Como dije hace tiempo (parece que pasaron años), el AI del grupo del whatsapp tenía que sufrir. Estrellita de mi vida de mi corazón, no lo tomes a mal, pero tenía que "regalarte" un dramón para que sufrieras. Mañana seguiré subiendo (esta vez sí), tus diferentes regalos, a ver si me da tiempo a uno por día.


25 de diciembre. Día en el que millones de muggles hablaban de paz y amor a los demás. Día en el que niños de todo el mundo, emocionados, recibían sus regalos de Navidad.

Tonterías.

Para Draco el 25 de diciembre era diferente, fue el día en el que volvió a verla y, por primera vez, la vio como ella era realmente.

¿Pelo tan enredado que parecía un arbusto marrón y medio muerto pegado a la cabeza de alguien? Por supuesto. ¿Dientes ridículamente perfectos después de que Mandame Pomfrey se los acortara mágicamente? Obvio. ¿Estúpida aura de los típicos héroes trágicos que provoca que todo el mundo la adore? No podía faltar.

Y lo que pensó después casi consiguió que se golpeara. Sin duda, se golpeó mentalmente. Su cabello era único, haciendo que él se fijará en ella incluso antes de saber que era ella. Sonreía a una niña (de cabello tan horrendo como el propio y de un rojo zanahoria horrible), su sonrisa era tan cálida que se le encogió un poco el corazón al verla.

La nieve caía mientras él recordaba.

Primero ella se había vuelto hacia toda la gente que los rodeaba en pleno callejón Diagon, buscando a quién fuera que la estaba observando. Después se fijo en él. Supo el momento exacto en el que lo reconoció. Sus ojos se agradaron y un brillo de reconocimiento pasó por ellos. Luego lo miró como hacía años que no lo miraba nadie, sin odio ni rencor. La odió por no temerle, la odió porque no lo odiara a él.

Después se odió a sí mismo al descubrir que necesitaba esa sonrisa.

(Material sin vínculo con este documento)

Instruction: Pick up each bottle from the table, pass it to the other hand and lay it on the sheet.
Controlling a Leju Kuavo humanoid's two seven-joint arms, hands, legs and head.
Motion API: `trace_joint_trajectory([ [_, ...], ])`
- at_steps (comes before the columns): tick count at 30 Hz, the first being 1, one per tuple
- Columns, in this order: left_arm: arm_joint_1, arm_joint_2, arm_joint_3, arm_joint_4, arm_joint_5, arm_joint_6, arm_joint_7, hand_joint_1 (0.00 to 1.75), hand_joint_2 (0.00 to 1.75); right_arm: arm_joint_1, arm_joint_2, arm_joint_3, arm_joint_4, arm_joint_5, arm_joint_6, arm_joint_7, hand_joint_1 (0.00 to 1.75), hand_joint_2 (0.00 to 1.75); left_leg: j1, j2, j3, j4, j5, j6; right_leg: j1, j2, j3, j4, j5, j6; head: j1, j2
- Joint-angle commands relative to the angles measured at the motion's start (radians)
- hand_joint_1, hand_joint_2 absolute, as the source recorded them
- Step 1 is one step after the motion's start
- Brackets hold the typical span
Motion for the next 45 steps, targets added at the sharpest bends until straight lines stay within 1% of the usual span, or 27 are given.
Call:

Draco creía recordar que estaba en el London Bridge, era un puente hermoso. Ella se lo había mostrado cuando, poco a poco, habían dejado la relación cortés de dos viejos compañeros de colegio a dos colegas que pasan tiempo juntos porque están cómodos con el otro.

Nunca pensó que llegaría a estar alguna vez cómodo con ella. Nunca pensó que ella arriesgaría su vida para salvarlo a él, dejando a una pequeña niña de horrible pelo rojizo y a un pequeño bebé de ojos castaños atrás. Nunca creyó que lloraría mientras era testigo de cómo la vida abandonaba sus ojos. Tampoco imaginó que él pensaría en acabar con su propia vida, nunca se creyó tan cobarde.

Ahora, mientra caía al vacío, tenía la certeza de que la felicidad jamás fue hecha para alguien como él.